Your second-order object, is to comply with regulatory guidance that they all wear masks. Now some customers might think this guidance idiotic. Others might think it essential to the continued progress of homo sapiens on planet Earth. It is not the JC’s goal to rush in where tiresome angels fear to tread, so he will stay out of the debate. But people are polarised on the issue so, as a shopkeeper, your best gambit is to stay out of the debate too. You don’t make the rules. Don’t defend or attack them. Play the ball.
So how do you write your sign?
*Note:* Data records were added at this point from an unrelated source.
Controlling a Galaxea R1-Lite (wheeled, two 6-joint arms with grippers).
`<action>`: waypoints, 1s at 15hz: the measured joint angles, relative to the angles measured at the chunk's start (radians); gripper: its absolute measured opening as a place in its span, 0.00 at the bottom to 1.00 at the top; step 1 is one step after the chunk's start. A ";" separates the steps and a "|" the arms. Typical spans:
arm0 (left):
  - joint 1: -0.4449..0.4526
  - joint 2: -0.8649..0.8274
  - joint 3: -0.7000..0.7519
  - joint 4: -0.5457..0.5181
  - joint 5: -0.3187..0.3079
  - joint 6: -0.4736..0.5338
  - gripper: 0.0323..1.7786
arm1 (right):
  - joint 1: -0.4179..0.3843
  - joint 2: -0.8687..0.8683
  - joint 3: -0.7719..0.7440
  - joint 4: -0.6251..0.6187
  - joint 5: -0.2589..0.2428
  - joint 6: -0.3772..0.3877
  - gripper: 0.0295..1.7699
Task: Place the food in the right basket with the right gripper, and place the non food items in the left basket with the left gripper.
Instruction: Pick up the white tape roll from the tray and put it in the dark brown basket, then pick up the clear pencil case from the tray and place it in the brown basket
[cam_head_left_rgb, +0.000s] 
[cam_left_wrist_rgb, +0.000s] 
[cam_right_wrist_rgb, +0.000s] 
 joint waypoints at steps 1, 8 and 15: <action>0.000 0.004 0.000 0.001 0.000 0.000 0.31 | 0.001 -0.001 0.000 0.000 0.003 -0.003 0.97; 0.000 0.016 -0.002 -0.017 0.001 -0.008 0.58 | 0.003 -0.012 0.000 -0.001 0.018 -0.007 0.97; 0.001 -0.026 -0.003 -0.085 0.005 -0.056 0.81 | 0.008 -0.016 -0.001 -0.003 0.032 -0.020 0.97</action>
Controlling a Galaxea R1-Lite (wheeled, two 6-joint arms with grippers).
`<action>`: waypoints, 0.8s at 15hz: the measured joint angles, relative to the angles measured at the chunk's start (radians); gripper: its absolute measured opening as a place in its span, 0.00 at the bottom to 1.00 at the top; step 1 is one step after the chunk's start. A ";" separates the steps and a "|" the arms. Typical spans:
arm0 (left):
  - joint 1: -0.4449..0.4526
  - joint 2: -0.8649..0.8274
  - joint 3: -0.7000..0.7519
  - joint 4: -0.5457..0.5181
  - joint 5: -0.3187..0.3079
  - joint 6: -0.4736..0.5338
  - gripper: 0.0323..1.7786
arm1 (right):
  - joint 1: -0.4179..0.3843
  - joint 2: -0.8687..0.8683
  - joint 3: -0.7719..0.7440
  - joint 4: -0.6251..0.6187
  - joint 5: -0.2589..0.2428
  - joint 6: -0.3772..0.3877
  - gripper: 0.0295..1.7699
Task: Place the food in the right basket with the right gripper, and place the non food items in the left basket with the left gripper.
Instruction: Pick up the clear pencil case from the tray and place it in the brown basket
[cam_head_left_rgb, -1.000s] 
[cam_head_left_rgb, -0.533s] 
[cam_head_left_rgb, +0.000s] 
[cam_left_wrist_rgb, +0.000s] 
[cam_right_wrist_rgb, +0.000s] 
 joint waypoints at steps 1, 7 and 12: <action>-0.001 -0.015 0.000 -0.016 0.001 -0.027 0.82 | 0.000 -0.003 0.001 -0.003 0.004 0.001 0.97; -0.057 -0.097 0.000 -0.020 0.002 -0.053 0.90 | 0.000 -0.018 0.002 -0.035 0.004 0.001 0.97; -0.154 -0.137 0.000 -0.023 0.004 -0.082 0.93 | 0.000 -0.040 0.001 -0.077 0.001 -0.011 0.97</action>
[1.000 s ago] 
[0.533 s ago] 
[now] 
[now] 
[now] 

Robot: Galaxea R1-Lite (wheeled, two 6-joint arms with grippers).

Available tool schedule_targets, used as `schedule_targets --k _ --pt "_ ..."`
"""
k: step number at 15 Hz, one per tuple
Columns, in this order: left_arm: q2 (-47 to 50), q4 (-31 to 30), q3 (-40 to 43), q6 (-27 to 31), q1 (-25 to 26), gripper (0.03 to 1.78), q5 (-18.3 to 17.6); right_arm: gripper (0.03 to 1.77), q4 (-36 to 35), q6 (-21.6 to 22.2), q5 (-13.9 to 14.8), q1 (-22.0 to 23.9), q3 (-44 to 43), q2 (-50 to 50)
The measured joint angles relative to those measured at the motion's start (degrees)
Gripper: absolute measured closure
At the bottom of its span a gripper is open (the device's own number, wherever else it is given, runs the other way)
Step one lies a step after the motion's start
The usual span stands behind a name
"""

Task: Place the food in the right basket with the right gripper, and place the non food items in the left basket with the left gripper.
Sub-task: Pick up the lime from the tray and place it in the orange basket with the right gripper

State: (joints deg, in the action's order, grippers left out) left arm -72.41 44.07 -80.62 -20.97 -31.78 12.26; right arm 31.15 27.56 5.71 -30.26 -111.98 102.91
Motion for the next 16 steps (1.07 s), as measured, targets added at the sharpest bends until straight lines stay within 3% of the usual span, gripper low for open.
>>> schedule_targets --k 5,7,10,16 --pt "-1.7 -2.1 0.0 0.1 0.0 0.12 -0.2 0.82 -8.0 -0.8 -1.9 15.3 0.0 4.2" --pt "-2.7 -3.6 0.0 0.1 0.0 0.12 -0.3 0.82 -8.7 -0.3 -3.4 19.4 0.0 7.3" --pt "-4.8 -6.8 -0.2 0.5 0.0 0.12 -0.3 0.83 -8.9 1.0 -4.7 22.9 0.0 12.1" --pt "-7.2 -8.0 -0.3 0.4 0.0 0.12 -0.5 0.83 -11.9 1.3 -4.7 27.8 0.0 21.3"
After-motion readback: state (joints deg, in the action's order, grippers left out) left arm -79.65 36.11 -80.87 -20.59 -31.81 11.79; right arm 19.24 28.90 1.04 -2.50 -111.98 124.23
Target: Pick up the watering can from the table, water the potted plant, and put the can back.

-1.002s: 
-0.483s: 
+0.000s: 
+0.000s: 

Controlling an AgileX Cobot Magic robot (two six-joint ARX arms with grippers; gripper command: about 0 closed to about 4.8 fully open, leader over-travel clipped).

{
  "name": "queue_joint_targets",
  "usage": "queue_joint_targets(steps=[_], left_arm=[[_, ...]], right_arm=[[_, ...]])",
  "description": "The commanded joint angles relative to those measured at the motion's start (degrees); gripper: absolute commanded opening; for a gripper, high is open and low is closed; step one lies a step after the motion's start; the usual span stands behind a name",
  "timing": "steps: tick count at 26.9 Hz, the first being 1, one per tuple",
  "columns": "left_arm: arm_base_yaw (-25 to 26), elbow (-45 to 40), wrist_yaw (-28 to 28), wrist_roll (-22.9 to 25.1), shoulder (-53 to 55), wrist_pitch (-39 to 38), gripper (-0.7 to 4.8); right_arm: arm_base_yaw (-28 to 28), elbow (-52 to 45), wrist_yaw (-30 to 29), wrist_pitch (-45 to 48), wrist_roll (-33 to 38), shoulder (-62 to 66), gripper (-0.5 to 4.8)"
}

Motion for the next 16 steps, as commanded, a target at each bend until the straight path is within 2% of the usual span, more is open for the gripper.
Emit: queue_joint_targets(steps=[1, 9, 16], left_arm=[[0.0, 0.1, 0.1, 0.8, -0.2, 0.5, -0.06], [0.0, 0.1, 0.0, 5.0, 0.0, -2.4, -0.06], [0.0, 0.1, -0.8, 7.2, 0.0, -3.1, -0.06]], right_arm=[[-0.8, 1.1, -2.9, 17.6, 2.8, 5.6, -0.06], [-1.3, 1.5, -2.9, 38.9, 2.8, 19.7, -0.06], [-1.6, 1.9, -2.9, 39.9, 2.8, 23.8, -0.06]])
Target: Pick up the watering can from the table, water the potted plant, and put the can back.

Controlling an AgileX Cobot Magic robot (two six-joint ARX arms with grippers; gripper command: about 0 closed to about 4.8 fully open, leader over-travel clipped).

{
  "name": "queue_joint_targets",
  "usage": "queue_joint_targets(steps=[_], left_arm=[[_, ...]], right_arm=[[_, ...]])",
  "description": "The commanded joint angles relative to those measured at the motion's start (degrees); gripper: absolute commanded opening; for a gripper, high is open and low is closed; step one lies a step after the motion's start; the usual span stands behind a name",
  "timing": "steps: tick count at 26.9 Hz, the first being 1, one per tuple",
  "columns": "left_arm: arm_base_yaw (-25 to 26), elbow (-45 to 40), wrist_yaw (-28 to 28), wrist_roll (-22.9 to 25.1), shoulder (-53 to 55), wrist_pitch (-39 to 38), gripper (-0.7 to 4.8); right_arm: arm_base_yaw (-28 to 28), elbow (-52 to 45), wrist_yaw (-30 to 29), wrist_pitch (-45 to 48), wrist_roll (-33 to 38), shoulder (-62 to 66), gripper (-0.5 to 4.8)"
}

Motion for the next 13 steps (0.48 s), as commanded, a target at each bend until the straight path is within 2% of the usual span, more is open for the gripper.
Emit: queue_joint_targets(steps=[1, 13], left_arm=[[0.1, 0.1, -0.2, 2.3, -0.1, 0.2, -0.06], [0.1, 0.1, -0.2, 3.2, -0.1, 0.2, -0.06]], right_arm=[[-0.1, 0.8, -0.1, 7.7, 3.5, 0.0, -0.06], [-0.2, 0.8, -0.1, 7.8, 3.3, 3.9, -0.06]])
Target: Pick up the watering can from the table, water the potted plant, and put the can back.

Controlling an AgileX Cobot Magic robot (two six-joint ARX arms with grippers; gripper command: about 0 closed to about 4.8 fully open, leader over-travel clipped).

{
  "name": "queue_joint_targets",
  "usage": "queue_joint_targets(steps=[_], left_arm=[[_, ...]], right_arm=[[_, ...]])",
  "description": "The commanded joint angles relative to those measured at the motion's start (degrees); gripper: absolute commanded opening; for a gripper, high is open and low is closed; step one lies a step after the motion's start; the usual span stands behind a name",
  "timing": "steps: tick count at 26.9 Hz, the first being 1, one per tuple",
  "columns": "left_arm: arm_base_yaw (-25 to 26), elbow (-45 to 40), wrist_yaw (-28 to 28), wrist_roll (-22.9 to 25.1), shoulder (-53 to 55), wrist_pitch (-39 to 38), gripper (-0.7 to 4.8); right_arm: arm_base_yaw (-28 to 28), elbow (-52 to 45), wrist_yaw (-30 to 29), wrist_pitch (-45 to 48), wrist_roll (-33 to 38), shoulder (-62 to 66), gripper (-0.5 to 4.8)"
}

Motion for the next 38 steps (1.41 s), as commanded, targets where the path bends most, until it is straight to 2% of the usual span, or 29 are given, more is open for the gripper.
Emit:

Consider four means of skinning the same cat:
Shockers
“Please do not enter without a face mask.”
This sets up the worst possible scenario: that all customers are barred from entry, unless they overcome their prohibition by meeting certain conditions. “YOU ARE NOT REALLY WELCOME HERE,” screeches this sign, “EVEN IF YOU DO FULFIL THESE CONDITIONS”. This assumes potential customers, far from being beloved members of your extended family, welcome to sit by your hearth at any time without judgement, are TRANSGRESSORS IN NEED OF CORRECTION. Many will accept the invitation to keep walking, even if they can meet the conditions. Even if they are already meeting the conditions. Those who do enter will feel chided and will be less favorably disposed as a result.
“Please put on a face mask before entering.”
This is bossy, and by commanding immediate corrective action, assumes every one of your customers and prospects — remember, a prospective customer is just a friend you haven’t met yet, right? — is violating yours and the nation’s basic ethical standards. It conveys the idea that a customer’s arrival is some kind of necessary evil, only tolerated reluctantly and under certain conditions.
Better
“Please keep your mask on when in the store.”
This is better, assuming as it does that the prospect is already in compliance. It is not therefore chiding in nature. Nor does it impose any conditions on entry, assuming instead that the customer will enter. Cleverly, also, in presuming that prospect is already wearing a mask, it prompts those who might have “inadvertently forgotten to” to put one on without directly instructing it so, allowing a non-masked customer to make her own decision to put on a mask. But there is still a specific instruction to take a single action to the exclusion of all others. This is a direct order so, again, the customer is being commanded. Nobody puts Baby in the corner.
“Please don’t take off your mask while you’re in the store.”
This has all the advantages of of the the example above: it presumes compliance, imposes no entry condition and lets the customer make her own decision — but it has one further advantage: it phrases the command in the negative, thereby not compelling the customer to take a single mandatory action, but rather ruling out just one course of action, but allowing the multitude of all other non-mutually exclusive possibilities. This way the customer feels maximally empowered, maximally welcomed into the shop and minimally commanded, whilst getting exactly the same message. You might further refine the message: “Feel free to enjoy yourself in the store: We ask only one thing: please don’t take off your mask.”
The social distancing seat example
A classic spotted at Heathrow during the later phases of the Coronavirus lockdown.“COME NO CLOSER, REVOLTING PERSON,” it says. “KEEP AWAY FROM ME, YOU FILTHY, DISEASE-RIDDEN FREAK”. Now it may well be that you are a filthy, disease-ridden freak. Statistically, someone in the terminal building will be, even at this late stage in the hysteria. I mean pandemic.
But is that any way to talk to paying customers who, fresh from being frisked and told to remove belts, jackets and sneakers, have just slogged through seven miles of meandering pungent duty-free scrublands? How about — oooh, I don’t know, “Feel free to take a load off, either side!”
See also
References
- ↑ All this notwithstanding the JC’s aversion to signs, which are by their nature cowardly, passive-aggressive and hectoring means of influencing behaviour, but still.